More Americans of all ages agree: at home, two’s a crowd. Roughly 27 percent of U.S. homes are occupied by one person. In Denver, numbers are even higher.
Eric Klinenberg is a sociologist at New York University and the author of “Going Solo: The Extraordinary Rise and Surprising Appeal of Living Alone.” He’s interviewed hundreds of people who live by themselves. He says solo living is a luxury -- one more around the world are starting to afford.
“It’s only in recent history that people are making enough money to live alone,” Klinenberg says, citing solo living numbers even in rapidly developing economies, including China, India, and Brazil.
Klinenberg says living alone is not as lonely as conventional wisdom suggests. Here in the United States, he’s found people who live alone are more socially engaged in their communities and more active outside their homes. They often carve out what he calls “urban tribes” that can, to a degree, replace traditional family molds.

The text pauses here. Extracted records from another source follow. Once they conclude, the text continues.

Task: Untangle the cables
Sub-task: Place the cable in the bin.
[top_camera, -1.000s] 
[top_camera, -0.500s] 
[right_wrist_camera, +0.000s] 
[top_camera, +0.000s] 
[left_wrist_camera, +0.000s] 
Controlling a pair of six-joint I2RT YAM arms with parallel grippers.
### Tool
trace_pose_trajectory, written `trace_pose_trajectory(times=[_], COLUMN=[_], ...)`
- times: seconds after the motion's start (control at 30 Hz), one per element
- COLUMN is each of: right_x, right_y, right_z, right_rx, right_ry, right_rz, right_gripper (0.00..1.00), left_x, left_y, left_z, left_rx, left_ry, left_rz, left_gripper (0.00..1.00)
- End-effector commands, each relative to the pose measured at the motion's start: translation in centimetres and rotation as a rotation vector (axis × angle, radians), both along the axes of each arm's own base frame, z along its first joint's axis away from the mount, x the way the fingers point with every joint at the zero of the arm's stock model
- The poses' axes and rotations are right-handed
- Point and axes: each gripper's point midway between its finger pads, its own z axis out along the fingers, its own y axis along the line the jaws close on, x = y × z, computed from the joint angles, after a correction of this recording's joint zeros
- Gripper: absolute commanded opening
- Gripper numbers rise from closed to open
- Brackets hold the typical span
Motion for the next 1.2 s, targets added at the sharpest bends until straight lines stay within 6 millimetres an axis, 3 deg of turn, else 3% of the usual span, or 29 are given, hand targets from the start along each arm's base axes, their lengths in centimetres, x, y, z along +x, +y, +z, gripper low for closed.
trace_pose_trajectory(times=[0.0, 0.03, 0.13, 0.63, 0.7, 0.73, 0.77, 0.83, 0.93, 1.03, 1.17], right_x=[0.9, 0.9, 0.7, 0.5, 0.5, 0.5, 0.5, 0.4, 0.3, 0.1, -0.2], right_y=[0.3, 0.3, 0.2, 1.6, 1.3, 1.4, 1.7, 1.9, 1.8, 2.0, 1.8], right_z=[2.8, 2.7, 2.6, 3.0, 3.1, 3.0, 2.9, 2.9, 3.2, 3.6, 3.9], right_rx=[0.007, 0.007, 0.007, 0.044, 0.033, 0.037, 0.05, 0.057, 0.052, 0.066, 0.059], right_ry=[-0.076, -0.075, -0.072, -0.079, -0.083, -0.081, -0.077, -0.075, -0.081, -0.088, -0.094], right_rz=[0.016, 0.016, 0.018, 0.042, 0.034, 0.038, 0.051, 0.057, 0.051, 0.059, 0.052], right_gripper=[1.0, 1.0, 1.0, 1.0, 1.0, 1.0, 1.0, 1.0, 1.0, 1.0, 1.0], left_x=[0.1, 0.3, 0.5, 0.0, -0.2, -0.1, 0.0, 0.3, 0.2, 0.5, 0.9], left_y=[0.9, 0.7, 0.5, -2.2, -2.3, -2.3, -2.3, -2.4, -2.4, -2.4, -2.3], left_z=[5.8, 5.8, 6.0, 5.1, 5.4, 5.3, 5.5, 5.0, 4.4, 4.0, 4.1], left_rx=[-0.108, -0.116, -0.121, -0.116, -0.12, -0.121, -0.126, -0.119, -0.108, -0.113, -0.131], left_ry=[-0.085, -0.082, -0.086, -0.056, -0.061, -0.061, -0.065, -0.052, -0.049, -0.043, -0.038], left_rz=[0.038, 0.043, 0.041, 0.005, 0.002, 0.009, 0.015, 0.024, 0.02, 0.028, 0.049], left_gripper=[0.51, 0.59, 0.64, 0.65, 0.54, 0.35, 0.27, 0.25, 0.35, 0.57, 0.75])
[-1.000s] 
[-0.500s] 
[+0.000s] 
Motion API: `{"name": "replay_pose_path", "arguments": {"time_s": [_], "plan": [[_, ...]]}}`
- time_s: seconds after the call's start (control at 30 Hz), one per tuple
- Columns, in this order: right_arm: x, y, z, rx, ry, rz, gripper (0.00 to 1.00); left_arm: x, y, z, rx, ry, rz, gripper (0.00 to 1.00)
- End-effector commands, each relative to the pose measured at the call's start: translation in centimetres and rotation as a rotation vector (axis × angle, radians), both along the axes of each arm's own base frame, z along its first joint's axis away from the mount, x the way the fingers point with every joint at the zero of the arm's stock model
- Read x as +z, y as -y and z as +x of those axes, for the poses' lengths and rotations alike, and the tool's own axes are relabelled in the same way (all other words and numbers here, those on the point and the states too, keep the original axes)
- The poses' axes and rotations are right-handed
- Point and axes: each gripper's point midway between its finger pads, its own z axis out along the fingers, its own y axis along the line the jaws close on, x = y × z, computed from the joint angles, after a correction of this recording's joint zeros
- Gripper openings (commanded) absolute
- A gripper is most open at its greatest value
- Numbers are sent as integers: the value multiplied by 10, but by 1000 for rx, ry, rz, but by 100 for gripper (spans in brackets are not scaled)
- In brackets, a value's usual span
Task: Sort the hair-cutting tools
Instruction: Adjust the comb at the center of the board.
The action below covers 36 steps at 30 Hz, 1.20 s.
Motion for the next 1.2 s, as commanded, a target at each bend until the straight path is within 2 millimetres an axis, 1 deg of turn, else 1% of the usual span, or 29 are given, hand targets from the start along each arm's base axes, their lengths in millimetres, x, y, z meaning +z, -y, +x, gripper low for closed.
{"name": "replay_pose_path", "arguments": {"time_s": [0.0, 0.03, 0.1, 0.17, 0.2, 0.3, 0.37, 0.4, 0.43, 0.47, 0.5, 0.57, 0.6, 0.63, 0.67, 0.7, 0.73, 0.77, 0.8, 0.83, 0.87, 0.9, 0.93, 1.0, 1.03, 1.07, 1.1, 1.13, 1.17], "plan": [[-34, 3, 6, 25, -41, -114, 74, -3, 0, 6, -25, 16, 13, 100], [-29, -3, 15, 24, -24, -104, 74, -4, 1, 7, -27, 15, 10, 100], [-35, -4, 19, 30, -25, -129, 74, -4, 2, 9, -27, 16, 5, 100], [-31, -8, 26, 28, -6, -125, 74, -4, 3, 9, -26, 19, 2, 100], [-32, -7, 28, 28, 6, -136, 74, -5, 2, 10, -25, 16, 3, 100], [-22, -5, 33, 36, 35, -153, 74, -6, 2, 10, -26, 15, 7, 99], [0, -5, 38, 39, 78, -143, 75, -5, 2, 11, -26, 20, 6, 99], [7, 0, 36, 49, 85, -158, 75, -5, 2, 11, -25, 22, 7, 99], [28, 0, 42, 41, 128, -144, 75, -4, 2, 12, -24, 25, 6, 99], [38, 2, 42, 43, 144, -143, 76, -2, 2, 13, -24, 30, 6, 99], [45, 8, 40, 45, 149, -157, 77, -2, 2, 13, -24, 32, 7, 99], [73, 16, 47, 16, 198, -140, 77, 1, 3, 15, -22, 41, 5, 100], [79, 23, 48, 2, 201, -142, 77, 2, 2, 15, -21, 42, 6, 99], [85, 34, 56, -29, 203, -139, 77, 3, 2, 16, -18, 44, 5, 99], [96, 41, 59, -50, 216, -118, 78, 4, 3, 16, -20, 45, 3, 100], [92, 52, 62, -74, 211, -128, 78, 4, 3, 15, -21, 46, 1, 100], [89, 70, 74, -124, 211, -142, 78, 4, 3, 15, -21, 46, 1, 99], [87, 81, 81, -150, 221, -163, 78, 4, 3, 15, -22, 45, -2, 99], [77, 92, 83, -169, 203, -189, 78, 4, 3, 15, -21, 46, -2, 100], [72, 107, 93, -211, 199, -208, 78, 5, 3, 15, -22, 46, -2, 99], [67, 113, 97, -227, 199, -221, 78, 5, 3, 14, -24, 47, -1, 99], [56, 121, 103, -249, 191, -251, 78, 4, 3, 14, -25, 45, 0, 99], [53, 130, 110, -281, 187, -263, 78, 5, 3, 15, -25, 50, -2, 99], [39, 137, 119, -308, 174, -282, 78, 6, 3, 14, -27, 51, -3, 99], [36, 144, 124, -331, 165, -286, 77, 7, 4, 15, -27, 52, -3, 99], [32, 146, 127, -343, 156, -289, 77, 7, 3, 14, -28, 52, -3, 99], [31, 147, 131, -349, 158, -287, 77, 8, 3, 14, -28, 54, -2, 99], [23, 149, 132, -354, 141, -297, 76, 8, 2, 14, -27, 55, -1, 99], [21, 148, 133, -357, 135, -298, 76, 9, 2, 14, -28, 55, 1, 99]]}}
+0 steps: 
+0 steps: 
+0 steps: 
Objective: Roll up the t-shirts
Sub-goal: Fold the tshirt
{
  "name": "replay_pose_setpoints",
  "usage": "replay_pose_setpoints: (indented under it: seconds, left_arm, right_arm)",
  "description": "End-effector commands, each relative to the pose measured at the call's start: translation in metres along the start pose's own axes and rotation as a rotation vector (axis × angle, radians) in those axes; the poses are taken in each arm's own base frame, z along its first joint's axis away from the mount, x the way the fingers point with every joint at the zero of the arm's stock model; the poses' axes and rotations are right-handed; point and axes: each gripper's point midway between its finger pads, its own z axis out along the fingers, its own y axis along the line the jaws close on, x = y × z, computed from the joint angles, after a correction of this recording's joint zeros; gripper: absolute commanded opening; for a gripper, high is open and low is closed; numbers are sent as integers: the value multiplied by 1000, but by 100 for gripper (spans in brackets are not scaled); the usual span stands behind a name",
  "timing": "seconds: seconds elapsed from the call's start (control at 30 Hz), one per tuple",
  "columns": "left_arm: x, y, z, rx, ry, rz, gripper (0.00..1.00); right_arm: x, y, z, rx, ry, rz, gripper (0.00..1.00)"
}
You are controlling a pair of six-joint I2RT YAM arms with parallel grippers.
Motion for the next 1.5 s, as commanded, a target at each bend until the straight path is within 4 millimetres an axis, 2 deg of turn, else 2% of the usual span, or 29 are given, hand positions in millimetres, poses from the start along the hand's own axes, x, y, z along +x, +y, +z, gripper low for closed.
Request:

But there are downsides to going it solo. Klinenberg points out these urban tribes can be “less strong and less durable than we need them to be.” In other words, “tribe members” are not always reliable, particularly when they get married and their focus shifts to raising a family -- or when their lives simply get busy.
This can be especially true in a place like Denver, where 41 percent of the city’s homes have one occupant. The city’s “solo dwellers” tend to be of an almost exclusively younger ilk.
State Demographer Elizabeth Garner says people living alone in the city tend to be under 30.
“Denver’s an entry point for migrants from other states,” Garner says.
When those migrants get older, they move away from Denver, and more new young “solo dwellers” move in to replace them.
But in other cities, older Americans are also going it alone, forgoing moving back in with family members after a divorce or the death of a partner.
While state demography forecasts suggest even more people in Colorado will be living alone soon, Garner says its not clear if Denver's numbers will continue to rise.
Garner says that’s because “people tend to age in place,” and Denver’s not a place where a lot of older Coloradans settle.
She’s a Denver native who can’t imagine aging anywhere else. But she says there could be challenges ahead for cities to accommodate all of the aging Baby Boomers to come.